━━ DATA FOR THIS EXERCISE ━━

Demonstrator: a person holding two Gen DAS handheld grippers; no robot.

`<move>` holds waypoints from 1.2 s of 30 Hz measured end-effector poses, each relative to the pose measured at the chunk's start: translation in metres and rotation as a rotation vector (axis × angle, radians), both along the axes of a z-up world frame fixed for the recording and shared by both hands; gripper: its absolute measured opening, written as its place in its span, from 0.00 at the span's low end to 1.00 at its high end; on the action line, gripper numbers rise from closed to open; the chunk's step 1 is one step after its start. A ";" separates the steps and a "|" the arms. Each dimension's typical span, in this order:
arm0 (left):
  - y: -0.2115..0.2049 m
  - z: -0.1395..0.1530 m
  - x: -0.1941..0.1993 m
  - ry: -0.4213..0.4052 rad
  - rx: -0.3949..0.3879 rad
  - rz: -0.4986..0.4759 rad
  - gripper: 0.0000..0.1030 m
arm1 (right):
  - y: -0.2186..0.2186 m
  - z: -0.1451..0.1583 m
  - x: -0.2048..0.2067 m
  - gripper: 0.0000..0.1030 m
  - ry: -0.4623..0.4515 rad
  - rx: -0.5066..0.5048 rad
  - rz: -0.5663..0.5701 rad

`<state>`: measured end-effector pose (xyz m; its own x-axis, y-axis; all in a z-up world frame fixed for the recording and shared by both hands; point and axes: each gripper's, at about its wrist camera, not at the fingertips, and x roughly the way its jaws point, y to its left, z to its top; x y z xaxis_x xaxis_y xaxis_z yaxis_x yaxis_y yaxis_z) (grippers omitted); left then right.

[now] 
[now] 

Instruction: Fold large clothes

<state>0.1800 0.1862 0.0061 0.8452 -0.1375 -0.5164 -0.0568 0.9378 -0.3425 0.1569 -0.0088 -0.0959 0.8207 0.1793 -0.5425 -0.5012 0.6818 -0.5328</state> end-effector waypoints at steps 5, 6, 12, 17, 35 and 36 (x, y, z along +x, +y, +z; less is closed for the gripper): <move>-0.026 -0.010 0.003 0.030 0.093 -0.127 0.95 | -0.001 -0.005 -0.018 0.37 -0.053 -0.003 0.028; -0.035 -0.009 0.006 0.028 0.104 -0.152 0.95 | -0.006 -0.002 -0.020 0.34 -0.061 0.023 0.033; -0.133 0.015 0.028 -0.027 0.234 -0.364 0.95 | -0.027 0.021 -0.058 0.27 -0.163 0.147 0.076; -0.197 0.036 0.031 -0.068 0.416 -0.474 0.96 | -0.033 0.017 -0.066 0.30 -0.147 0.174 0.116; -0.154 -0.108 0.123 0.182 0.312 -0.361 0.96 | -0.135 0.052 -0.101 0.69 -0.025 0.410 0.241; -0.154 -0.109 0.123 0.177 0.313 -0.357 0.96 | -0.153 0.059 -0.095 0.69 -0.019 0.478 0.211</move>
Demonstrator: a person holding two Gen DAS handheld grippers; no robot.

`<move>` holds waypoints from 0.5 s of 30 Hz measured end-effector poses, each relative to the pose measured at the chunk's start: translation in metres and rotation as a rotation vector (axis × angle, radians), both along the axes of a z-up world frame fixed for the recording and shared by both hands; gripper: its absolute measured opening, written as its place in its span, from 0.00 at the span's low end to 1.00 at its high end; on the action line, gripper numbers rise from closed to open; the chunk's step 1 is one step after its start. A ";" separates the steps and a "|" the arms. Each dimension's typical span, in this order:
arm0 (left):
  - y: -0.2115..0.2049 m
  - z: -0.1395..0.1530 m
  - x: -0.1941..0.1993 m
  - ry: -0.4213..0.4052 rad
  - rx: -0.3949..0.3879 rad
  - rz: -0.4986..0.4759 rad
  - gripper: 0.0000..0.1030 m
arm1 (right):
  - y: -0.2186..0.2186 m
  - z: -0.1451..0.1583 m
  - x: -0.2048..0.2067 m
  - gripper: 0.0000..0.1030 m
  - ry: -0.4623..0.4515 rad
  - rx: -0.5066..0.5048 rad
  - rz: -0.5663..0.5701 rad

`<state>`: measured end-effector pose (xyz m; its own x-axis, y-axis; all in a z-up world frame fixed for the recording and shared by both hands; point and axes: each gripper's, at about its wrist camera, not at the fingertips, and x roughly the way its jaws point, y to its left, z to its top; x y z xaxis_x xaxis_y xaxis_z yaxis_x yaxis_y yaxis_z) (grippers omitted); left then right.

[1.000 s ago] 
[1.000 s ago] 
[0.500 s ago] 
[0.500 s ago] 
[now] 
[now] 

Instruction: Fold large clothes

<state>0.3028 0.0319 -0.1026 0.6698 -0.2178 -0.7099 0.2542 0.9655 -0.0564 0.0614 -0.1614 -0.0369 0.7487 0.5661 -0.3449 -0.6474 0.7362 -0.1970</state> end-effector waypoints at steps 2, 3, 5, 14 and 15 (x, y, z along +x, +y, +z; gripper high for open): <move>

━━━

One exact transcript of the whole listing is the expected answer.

▶ [RESPONSE AREA]
Demonstrator: a person holding two Gen DAS handheld grippers; no robot.

`<move>` holds waypoints from 1.2 s of 30 Hz measured end-effector poses, each relative to the pose measured at the chunk's start: translation in metres and rotation as a rotation vector (axis × angle, radians), both along the axes of a z-up world frame fixed for the recording and shared by both hands; gripper: its absolute measured opening, written as its place in its span, from 0.00 at the span's low end to 1.00 at its high end; on the action line, gripper numbers rise from closed to open; the chunk's step 1 is one step after its start. A ";" separates the steps and a "|" the arms. Each dimension's typical span, in this order:
arm0 (left):
  - y: -0.2115..0.2049 m
  - z: -0.1395..0.1530 m
  - x: -0.1941..0.1993 m
  - ry: -0.4213..0.4052 rad
  - rx: -0.3949..0.3879 rad
  - rz: -0.4986..0.4759 rad
  - gripper: 0.0000..0.1030 m
arm1 (right):
  - y: -0.2186..0.2186 m
  - z: -0.1451..0.1583 m
  - x: -0.2048..0.2067 m
  - gripper: 0.0000..0.1030 m
  - ry: -0.4623..0.4515 rad
  - rx: -0.5066..0.5048 rad
  - rz: -0.5663..0.5701 rad

`<state>`: measured end-effector pose (xyz m; its own x-axis, y-axis; all in a z-up world frame fixed for the recording and shared by both hands; point and axes: each gripper's, at about its wrist camera, not at the fingertips, and x roughly the way its jaws point, y to its left, z to its top; x y z xaxis_x xaxis_y xaxis_z yaxis_x yaxis_y yaxis_z) (grippers omitted); left then right.

[now] 
[now] 

Instruction: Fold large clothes

<state>0.1800 0.1862 0.0061 0.8452 -0.1375 -0.5164 -0.0568 0.9378 -0.3425 0.1569 -0.0088 -0.0959 0.8207 0.1793 -0.5425 -0.5012 0.6818 -0.5328</state> end-effector waypoints at steps 5, 6, 12, 17, 35 and 36 (x, y, z along +x, +y, +z; less is closed for the gripper): <move>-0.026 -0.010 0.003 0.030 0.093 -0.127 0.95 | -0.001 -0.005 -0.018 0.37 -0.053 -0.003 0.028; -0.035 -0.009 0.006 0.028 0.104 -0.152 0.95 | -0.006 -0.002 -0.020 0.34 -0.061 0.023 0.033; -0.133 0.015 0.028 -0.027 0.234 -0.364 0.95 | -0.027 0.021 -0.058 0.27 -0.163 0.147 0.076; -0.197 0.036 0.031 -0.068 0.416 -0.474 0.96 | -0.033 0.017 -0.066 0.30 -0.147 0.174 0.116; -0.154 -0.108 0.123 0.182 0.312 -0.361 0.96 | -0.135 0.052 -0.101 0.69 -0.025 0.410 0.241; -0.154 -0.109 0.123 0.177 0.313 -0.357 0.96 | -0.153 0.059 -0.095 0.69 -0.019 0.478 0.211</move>
Demonstrator: a person holding two Gen DAS handheld grippers; no robot.

`<move>` holds waypoints from 0.5 s of 30 Hz measured end-effector poses, each relative to the pose measured at the chunk's start: translation in metres and rotation as a rotation vector (axis × angle, radians), both along the axes of a z-up world frame fixed for the recording and shared by both hands; gripper: its absolute measured opening, written as its place in its span, from 0.00 at the span's low end to 1.00 at its high end; on the action line, gripper numbers rise from closed to open; the chunk's step 1 is one step after its start. A ";" separates the steps and a "|" the arms. Each dimension's typical span, in this order:
arm0 (left):
  - y: -0.2115..0.2049 m
  - z: -0.1395..0.1530 m
  - x: -0.1941..0.1993 m
  - ry: -0.4213..0.4052 rad
  - rx: -0.3949..0.3879 rad
  - rz: -0.4986..0.4759 rad
  - gripper: 0.0000..0.1030 m
arm1 (right):
  - y: -0.2186..0.2186 m
  - z: -0.1451..0.1583 m
  - x: -0.2048..0.2067 m
  - gripper: 0.0000..0.1030 m
  - ry: -0.4623..0.4515 rad
  - rx: -0.5066..0.5048 rad
  - rz: -0.5663..0.5701 rad

`<state>`: measured end-effector pose (xyz m; its own x-axis, y-axis; all in a z-up world frame fixed for the recording and shared by both hands; point and axes: each gripper's, at about its wrist camera, not at the fingertips, and x roughly the way its jaws point, y to its left, z to its top; x y z xaxis_x xaxis_y xaxis_z yaxis_x yaxis_y yaxis_z) (grippers omitted); left then right.

[1.000 s ago] 
[1.000 s ago] 
[0.500 s ago] 
[0.500 s ago] 
[now] 
[now] 

Instruction: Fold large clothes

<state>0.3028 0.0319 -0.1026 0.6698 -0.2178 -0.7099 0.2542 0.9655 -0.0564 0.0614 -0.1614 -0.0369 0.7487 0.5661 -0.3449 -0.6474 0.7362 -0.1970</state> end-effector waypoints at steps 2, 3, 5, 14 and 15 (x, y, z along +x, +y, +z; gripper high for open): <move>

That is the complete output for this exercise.